We recently tweeted news of the Government’s plans for maternity claims against the NHS. Here’s more detail about the proposals and how it might affect some of our clients.
Cerebral Palsy Cases Now
If you think that your baby has been injured because of poor medical care during the pregnancy or in labour, you can have a long wait before any compensation is awarded. Medical experts take years just to report, which means several years before the case is ready for court proceedings to begin.
The Courts in England are also under more pressure with less money spent. This means it can take a long time to get hearings and for a trial date to be set.
If you have a successful claim, most often a child’s condition, such as cerebral palsy, cannot be fully assessed until they are older. We do make claims for some money in advance to meet immediate needs, like housing, care and equipment. However, the case will not finally settle until the child’s full prognosis can be identified. This can be over 10 years from the family 1st making contact with a solicitor.
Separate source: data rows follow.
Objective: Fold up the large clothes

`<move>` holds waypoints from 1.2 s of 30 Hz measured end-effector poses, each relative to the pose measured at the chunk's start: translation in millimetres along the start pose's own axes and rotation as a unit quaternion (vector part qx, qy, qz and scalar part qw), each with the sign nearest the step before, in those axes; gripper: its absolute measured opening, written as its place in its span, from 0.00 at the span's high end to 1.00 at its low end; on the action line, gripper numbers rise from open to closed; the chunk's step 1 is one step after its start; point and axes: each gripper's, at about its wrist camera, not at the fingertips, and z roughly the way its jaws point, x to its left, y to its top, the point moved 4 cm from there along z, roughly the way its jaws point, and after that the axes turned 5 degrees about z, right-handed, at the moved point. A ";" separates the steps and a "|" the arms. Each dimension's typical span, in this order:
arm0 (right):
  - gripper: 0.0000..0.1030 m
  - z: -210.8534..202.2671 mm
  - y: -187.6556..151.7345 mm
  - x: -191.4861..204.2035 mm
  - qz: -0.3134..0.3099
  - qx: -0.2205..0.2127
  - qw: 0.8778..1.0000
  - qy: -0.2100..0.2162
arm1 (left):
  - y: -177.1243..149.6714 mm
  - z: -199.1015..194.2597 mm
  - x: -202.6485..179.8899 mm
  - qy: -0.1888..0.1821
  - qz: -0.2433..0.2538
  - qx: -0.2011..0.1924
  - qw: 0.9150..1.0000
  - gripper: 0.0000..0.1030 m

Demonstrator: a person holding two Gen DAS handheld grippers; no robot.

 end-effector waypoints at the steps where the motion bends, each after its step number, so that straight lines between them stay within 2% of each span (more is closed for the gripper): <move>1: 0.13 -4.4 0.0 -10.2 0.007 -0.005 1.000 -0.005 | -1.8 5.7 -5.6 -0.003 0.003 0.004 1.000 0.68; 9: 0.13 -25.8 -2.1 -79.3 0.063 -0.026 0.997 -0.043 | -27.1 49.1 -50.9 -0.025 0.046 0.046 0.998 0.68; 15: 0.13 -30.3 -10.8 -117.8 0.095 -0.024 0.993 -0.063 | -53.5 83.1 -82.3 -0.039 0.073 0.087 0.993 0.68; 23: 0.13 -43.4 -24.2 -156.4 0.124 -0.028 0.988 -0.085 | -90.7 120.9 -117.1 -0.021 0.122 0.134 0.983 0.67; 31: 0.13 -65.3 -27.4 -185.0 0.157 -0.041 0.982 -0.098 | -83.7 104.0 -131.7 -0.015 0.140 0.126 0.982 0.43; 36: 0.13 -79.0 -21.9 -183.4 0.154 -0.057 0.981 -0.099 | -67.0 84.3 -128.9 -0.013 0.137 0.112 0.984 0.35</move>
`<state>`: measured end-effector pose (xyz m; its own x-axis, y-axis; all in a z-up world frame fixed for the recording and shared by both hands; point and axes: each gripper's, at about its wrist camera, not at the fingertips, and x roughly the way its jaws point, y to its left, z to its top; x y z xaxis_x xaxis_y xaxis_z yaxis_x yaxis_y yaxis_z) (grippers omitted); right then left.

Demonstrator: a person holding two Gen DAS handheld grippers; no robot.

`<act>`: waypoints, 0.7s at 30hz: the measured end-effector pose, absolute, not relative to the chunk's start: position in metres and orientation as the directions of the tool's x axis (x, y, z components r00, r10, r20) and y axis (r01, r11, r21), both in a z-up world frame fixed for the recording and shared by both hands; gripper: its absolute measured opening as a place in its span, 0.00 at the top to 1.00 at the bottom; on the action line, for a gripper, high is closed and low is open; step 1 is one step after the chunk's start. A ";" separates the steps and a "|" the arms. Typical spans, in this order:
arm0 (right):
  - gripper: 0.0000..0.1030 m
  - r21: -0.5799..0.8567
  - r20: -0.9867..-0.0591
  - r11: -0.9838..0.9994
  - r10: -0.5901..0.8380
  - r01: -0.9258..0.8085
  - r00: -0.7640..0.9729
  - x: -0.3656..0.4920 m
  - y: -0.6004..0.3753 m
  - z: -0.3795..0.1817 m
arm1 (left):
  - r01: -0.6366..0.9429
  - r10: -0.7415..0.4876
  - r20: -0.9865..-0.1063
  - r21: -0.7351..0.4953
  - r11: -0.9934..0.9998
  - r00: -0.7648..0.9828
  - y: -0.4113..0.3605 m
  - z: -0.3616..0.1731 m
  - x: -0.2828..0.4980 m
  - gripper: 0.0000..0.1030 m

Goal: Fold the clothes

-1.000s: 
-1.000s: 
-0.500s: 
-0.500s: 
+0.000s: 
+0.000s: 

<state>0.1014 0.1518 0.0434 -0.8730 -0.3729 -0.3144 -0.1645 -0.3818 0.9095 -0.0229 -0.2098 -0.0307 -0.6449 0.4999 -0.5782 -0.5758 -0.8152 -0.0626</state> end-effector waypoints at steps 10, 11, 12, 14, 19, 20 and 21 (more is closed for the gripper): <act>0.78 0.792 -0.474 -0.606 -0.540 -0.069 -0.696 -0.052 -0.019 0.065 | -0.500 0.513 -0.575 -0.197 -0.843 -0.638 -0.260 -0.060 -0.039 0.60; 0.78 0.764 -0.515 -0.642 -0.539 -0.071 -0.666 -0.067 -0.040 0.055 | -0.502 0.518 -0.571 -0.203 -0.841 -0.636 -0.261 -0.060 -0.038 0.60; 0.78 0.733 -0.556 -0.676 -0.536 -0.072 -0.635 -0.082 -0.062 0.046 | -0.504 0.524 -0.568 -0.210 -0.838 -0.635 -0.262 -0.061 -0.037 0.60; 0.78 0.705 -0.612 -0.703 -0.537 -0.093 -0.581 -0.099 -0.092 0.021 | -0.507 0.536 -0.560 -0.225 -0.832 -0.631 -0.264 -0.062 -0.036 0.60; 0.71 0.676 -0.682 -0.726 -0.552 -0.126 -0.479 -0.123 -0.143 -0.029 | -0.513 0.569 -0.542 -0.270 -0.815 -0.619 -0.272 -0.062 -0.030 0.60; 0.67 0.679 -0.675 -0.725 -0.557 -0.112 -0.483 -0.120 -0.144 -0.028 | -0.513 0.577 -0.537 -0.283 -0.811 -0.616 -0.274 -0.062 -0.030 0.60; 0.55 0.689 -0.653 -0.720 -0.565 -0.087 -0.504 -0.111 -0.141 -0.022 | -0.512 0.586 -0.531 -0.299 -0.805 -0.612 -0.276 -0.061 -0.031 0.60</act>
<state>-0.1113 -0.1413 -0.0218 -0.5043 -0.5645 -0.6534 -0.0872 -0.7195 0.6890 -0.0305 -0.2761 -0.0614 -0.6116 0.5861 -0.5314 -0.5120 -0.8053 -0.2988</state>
Background To A New Redress Scheme
The Government have recognised the cost of birth injury cases is rising and the number of cases which should have been preventable is also on the rise. To resolve this, professionals were contacted to see if there was a better way to stop medical negligence birth claims.
More than 200 unique responses were received to a consultation held earlier this year on the issue, almost half from midwives and 33 from legal professionals.
The vast majority of respondents agreed the scheme should include early investigations, conducted by professionals independent of the trust involved.
The proposals also asked professionals about who should run the scheme. Many lawyers, ourselves included, said the NHS ought not to run the scheme. We felt there was a real conflict when the same organisation would be paying the compensation bill.
Another part of the scheme will consider NHS Trusts paying less money if their maternity and neonatal safety records improves. Coroners will most likely now investigate deaths of babies stillborn at 37 weeks or more. This should give a better picture of cases nationally which can identify general problems at a Trust or around England.
The New Scheme
From April 2019, the new scheme for maternity compensation will be in place. Whilst details are not yet available, when introduced it will speed up payments to the child. By agreeing fault much sooner, a child will have earlier access to money; this can be used to rehouse the client as well as pay for much needed therapy. This has to be a good thing; we all know that children benefit from early intervention and this is certainly the case for our young disabled clients.
Most importantly, the new scheme should look more closely into outcomes during labour. For far too long, the same mistakes are repeated and long term, life changing damage occurs. This devastates the whole family. Improving patient safety must be top of the list.
The rapid redress scheme is considering admitting fault sooner which also has an impact on legal costs. Cerebral palsy cases are expensive and some of the highest cost cases to pursue. If some of those costs reduce,because liability should be admitted, more money can go back into the NHS to further improve patient safety.
An early upfront payment, likely to be between £50,000 and £100,000,when avoidability can be established, has been considered. We have seen many clients who need significantly more than £100,000 to meet immediate needs. We hope this figure will increase.
Jeremy Hunt MP stated “‘Really when people go to the law, we have failed. If we get this right – if we can be more open, honest and transparent with families earlier on – it will, I hope, mean many fewer legal cases”. We do not think it will mean fewer legal cases because children with cerebral palsy,or other injuries sustained at birth, will always need legal advice. It does, in our view, mean that clients will have access to compensation sooner. We also hope it will mean fewer injuries by preventing more claims which would reduce the number of legal claims.
All our clients, without fail, want to stop others being injured. A scheme which genuinely prevents negligence and injury is in everyone’s interest. We hope the new scheme will live up to our expectations.
The government has set an ambitious target to halve the rates of stillbirths, neonatal and maternal deaths by 2025, having brought forward this target by five years.
The Association of Personal Injury Lawyers (APIL) state they support promises of early investigations, apologies, and shared learning in the proposed rapid resolution and redress scheme for severe birth injury, but the approach to damages is crude when compared to the proper assessment of a child’s needs which comes with litigation.
‘The original proposed scheme would only pay 90% of an average court settlement. ” We agree that full compensation is needed to care long term for severely damaged babies.